--- What this task involves ---
Could you restate word for word only the lines below from the one holding "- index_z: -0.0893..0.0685" to the one holding "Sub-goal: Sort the", inclusive, and leave out the pictures?

--- Given material ---
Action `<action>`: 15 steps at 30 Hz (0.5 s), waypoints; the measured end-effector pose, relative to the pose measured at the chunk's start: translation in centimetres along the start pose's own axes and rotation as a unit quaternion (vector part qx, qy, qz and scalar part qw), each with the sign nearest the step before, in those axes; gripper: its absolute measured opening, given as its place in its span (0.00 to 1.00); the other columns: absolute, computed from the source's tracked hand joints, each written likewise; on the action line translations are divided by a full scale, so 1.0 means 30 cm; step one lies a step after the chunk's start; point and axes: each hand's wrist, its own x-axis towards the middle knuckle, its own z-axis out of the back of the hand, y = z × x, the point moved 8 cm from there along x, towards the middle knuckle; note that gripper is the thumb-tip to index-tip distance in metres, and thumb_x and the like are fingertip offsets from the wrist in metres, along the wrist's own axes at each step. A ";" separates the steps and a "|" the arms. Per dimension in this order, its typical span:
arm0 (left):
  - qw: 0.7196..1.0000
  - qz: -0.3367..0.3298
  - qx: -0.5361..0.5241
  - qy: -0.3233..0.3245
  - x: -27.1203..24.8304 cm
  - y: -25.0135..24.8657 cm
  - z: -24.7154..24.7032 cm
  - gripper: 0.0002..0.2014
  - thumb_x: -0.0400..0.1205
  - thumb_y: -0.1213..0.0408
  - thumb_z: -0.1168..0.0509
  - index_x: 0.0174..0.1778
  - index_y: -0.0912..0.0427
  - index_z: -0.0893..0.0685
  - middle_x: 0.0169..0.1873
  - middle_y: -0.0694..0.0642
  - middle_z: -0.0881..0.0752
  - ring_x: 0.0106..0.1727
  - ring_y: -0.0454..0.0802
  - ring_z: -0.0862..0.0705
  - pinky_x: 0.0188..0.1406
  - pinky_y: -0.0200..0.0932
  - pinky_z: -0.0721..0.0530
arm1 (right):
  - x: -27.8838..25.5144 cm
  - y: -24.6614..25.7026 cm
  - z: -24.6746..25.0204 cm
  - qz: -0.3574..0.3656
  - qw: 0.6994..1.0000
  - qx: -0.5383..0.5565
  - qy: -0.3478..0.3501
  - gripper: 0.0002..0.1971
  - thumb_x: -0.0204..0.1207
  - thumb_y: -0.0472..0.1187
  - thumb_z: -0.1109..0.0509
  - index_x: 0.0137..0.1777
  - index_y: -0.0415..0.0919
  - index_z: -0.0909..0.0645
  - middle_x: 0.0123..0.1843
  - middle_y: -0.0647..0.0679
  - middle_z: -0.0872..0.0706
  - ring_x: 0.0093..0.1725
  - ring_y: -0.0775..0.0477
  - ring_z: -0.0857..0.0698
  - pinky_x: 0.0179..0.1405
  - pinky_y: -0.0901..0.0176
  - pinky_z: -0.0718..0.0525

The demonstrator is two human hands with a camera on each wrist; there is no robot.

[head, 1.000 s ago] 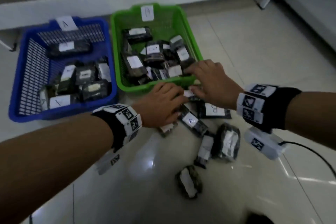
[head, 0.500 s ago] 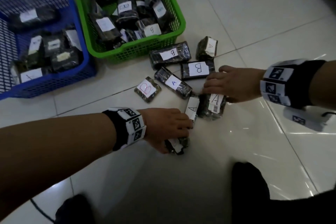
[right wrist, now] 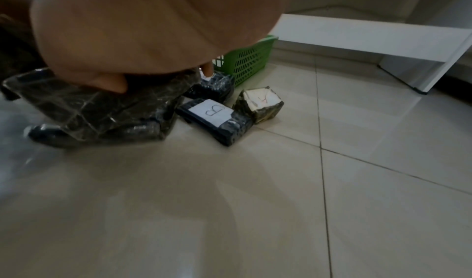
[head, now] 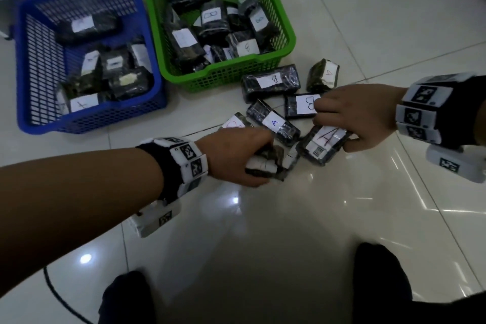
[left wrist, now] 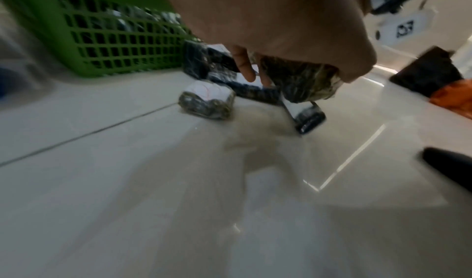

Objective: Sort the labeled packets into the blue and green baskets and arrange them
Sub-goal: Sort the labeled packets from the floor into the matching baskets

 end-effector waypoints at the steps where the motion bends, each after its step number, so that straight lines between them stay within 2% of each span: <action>1: 0.999 0.026 -0.012 -0.025 -0.005 0.025 0.037 0.27 0.71 0.41 0.29 0.56 0.55 0.27 0.47 0.46 0.22 0.42 0.44 0.24 0.41 0.40 0.24 | 0.007 -0.010 0.019 -0.007 1.000 0.004 -0.011 0.24 0.59 0.56 0.35 0.50 0.39 0.29 0.43 0.42 0.24 0.34 0.40 0.23 0.32 0.52 0.19; 5: 0.990 0.102 -0.001 -0.096 -0.038 0.130 0.181 0.31 0.70 0.42 0.27 0.61 0.55 0.29 0.49 0.47 0.25 0.44 0.44 0.26 0.40 0.38 0.29 | 0.060 -0.050 0.107 -0.034 0.998 0.011 -0.048 0.22 0.61 0.55 0.36 0.48 0.38 0.28 0.43 0.41 0.24 0.33 0.40 0.24 0.32 0.55 0.23; 9: 0.980 0.125 0.042 -0.147 -0.071 0.209 0.322 0.30 0.73 0.42 0.30 0.63 0.55 0.29 0.56 0.52 0.24 0.50 0.48 0.24 0.45 0.41 0.24 | 0.119 -0.138 0.206 -0.110 0.985 0.028 -0.132 0.24 0.63 0.53 0.37 0.51 0.33 0.25 0.45 0.39 0.23 0.36 0.41 0.24 0.35 0.62 0.32; 12: 0.964 0.144 0.041 -0.221 -0.082 0.273 0.433 0.29 0.74 0.41 0.30 0.63 0.55 0.29 0.57 0.52 0.26 0.50 0.46 0.24 0.47 0.44 0.21 | 0.160 -0.218 0.287 -0.183 0.957 0.051 -0.218 0.28 0.62 0.54 0.38 0.56 0.32 0.26 0.47 0.36 0.22 0.39 0.38 0.21 0.33 0.58 0.25; 15: 0.933 0.214 0.017 -0.289 -0.088 0.357 0.511 0.32 0.73 0.41 0.29 0.64 0.57 0.29 0.60 0.53 0.27 0.56 0.47 0.24 0.50 0.37 0.25 | 0.201 -0.286 0.346 -0.257 0.919 0.071 -0.290 0.30 0.62 0.52 0.35 0.60 0.33 0.26 0.51 0.37 0.24 0.43 0.36 0.20 0.35 0.51 0.19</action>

--- Exercise result ---
  - index_z: -0.0893..0.0685
  - middle_x: 0.0169..0.1873
  - middle_y: -0.0694..0.0642
  - middle_z: -0.0881..0.0752
  - ring_x: 0.0106..0.1727
  - ring_y: -0.0454..0.0802
  - ring_z: -0.0862..0.0705
  - pinky_x: 0.0188..0.1406
  - pinky_y: -0.0200..0.0932
  - pinky_z: -0.0721..0.0530
arm1 (right):
  - x: -27.8838..25.5144 cm
  - y: -24.6614..25.7026 cm
  - z: -24.6746..25.0204 cm
  - qz: -0.3574..0.3656
  - qw: 0.6994..1.0000
  - qx: -0.5383..0.5565
  - qy: -0.3478..0.3501
  - gripper: 0.0002..0.1971
  - thumb_x: -0.0204..0.1207
  - thumb_y: -0.0472..0.1187
  - thumb_z: -0.1109..0.0509
  - index_x: 0.0137..0.1777
  - index_y: -0.0415..0.0919
  - index_z: -0.0909..0.0645
  - middle_x: 0.0123..0.1843
  - middle_y: -0.0647..0.0679
  - middle_z: -0.0872..0.0706
  - ring_x: 0.0093..0.1725
  - ring_y: -0.0775..0.0477
  - ring_z: -0.0857..0.0698
  - pinky_x: 0.0179..0.1405
  - pinky_y: -0.0901..0.0176
  - pinky_z: -0.0718..0.0525

The demonstrator is two human hands with a camera on each wrist; there is no robot.

[head, 1.000 s ago] 
[head, 0.500 s ago] 
[right wrist, now] 
[head, now] 
[left wrist, now] 

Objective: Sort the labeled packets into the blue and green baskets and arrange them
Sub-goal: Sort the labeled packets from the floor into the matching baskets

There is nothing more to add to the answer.